VACUUM - performance improvement is huge


#1

Hello, thanks to https://www.duplicati-monitoring.com I noticed that backup which was previously completed in 2-3 hours now after six months and 180 versions takes 6-7 hours

Numbers of files/size is same as 6 months ago:

Backup times 6 months ago:
image

Backup times now (after 180 versions):
image

Sqlite database size was 17GB, so I thought: what if I vacuum DB? I’m using 2.0.3.5, so vacuum is not ran automatically

Vacuum took 1,5 hours and during proces it took 47 GB on HDD (1x original db, 1x new file in temp, 1x journal for original file.
After vacuum DB size is 15,3GB

So I started backup to see if there is any improvement …
Backups after vacuum are in red rectangle
image

So speed improvement is noticeable.

Maybe Duplicati needs inform user about running vacuum after a certain number of versions? It’s a pity that after 2.0.3.3, backups will gradually slow down for all users…


#2

Great write-up, thanks for figuring that out!

I don’t know anything about the vacuum process, but maybe there’s a way FAST for Duplicati to check the database for potential improvements and run it when at least X improvement can be expected.

Alternatively, I’d love to be able to schedule (in Duplicati) running if other tasks like vacuum or test restores.

Until then I’m afraid we’ll just have to keep using an external scheduler to fire off command line runs.


#3

@JonMikelV nice idea :slight_smile: but

kenkendk commented on 24 Aug

Interesting! It does not seem that there is a quick and easy way to check if VACUUM has any impact:
SQLite - programmatic way of determining fragmentation?
So we would be stuck with some derived logic, like “after n blocks are deleted” or similar.

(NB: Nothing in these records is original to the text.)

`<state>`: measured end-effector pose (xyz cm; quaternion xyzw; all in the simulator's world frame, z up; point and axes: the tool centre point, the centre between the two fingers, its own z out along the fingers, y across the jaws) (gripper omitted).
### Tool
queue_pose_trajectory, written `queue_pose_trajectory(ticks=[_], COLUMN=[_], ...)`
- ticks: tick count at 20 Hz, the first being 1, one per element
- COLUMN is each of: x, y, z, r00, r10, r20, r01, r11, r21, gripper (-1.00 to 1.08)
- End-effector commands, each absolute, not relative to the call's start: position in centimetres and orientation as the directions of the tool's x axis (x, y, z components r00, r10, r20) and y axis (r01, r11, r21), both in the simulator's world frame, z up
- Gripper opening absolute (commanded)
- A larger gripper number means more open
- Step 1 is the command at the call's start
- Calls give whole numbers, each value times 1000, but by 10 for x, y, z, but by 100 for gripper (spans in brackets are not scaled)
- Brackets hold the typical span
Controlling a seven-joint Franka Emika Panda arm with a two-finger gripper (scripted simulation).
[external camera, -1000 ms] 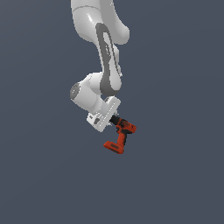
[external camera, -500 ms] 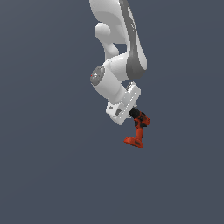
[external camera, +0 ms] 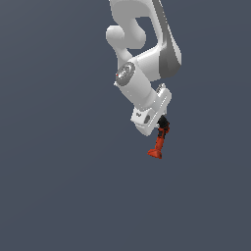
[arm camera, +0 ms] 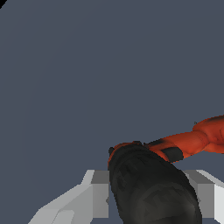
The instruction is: Pick up the object and move it to a goal position.
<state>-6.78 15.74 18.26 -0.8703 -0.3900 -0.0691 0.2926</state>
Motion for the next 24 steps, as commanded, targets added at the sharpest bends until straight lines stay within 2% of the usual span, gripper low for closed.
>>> queue_pose_trajectory(ticks=[1,8,24], x=[-66,-62,-17], y=[160,160,173], z=[187,194,270], r00=[686,686,687], r10=[637,638,639], r20=[351,348,347], r01=[720,719,719], r11=[-526,-525,-526], r21=[-452,-455,-455], gripper=[-100,-100,-100])
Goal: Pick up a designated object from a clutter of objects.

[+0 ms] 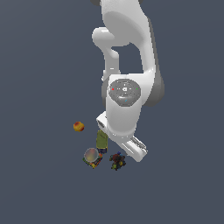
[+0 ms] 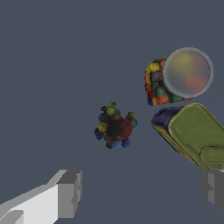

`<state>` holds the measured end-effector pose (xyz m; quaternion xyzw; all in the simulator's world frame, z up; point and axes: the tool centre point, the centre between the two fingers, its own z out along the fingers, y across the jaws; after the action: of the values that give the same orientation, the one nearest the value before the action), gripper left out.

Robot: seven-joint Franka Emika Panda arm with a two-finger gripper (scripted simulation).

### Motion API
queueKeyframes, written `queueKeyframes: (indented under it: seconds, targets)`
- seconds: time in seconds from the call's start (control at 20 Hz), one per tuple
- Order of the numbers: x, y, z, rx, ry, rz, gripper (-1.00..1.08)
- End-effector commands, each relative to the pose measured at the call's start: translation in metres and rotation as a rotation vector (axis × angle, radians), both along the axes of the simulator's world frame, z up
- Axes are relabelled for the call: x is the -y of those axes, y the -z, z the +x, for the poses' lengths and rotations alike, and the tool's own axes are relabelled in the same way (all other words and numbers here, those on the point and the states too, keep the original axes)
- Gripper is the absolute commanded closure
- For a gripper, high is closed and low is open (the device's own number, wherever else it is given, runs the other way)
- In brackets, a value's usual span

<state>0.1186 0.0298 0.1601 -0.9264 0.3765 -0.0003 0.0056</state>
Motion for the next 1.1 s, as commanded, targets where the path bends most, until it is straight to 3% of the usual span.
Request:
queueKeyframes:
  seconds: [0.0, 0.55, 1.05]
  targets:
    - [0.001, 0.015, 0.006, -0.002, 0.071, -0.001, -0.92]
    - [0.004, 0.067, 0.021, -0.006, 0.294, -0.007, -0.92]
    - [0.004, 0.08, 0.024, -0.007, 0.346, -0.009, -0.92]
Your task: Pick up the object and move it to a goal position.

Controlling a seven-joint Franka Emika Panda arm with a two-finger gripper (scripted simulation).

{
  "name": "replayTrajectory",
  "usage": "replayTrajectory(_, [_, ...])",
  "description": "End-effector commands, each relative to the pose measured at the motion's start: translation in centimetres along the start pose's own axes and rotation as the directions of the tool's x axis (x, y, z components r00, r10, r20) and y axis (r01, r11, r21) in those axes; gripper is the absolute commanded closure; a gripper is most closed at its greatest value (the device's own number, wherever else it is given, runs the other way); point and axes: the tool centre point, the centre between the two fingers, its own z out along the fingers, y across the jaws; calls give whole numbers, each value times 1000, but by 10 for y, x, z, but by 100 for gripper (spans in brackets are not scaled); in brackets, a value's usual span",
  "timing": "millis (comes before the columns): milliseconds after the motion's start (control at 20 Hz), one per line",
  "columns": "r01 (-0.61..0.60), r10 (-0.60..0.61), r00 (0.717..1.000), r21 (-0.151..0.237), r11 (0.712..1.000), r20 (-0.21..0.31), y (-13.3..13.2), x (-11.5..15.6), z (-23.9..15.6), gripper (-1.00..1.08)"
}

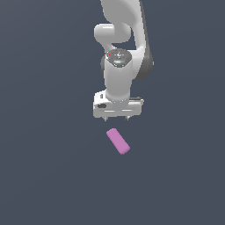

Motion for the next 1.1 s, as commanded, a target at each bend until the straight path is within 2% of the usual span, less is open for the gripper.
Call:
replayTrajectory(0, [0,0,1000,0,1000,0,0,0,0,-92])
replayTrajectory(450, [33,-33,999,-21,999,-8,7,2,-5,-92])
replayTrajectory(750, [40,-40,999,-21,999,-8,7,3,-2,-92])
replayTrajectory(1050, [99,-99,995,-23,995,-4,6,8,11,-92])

crazy4chrissi commented on 24 Aug

…Also it is not as if sqlite3_analyzer would be fast on a 19 GiB database. If it takes you 1 hour to analyze if your DB needs being VACUUMed, it may not be worth it, you may have better used the time to actually do the VACUUM…


#4

I definitely like the sound of a scheduled cleanup. All kinds of other services does that.

My Plex server runs multiple different maintenance tasks every night, so I don’t see any reason Duplicati can’t as long as it’s configurable and transparant :slight_smile:


#5

–auto-vacuum lets you configure it somewhat, just on or off, and it might wind up running more than you like. Below links also mention that VACUUM is not instant for large databases (and this post adds another timing). Just pointing this stuff out because it might be enough in certain cases, and might be extensible for others…

Don’t use VACUUM automatically #2578

Progress on #2578 #2626


#6

I’d love for there to be an --auto-vacuum like option where it runs once a week or something.


#7

So turn it from a bool to an int indicating days between runs (requiring a log somewhere of the last run)?

I still feel we should be able to figure out what causes the need & monitor that. Is it database size, numbers of rows marked as deleted, etc? There must be some sqlite command to get unreleased table space…


#8

On the other hand, auto-vacuum can be pretty dangerous for large databases. For vacuum in Duplicati, user needs 2x database size free space on the disk.
So if your DB have 17GB before, you need another 30-34 free space on the disk GB to vacuum it.
I described it in more detail in Canary 2.0.3.6 and slow queries · Issue #3194 · duplicati/duplicati · GitHub

PS: Another successful vacuum, not in backup job with 1.5 million files:

Before:
image

After vacuum from 13GB to 12GB

image


#9

I wonder if Duplicati checks free space before starting a vacuum…


#10

@JonMikelV It does! At least duplicati.commandline.exe.

I was not able start vacuum in commandline if I have low free space on drive C:\ - even if the database was on disk D:\ and temp was on disk Y:
But on web gui it work, so I probably did something wrong

Another thing is, whether low free space check require 1x or 2x free DB size space.


#11

Is there a way to run vacuum on commandline for all my databases or do I have to run it on each individually?


#12

Only individuality, but it’s pretty easy process via web gui, click on Commandline …, select Vacuum from dropdown menu, delete text in “Commandline arguments” and click Run


#13

You could also create a script or batch file to run Duplicati.CommandLine.exe for each backup, if that helps.

C:\Program Files\Duplicati 2>Duplicati.CommandLine.exe help vacuum

Usage: vacuum <storage-URL> [<options>]

  Rebuilds the local database, repacking it into a minimal amount of disk
  space.

Exporting the job as a command line and then editing it (similar to @mr-flibble GUI approach) should work.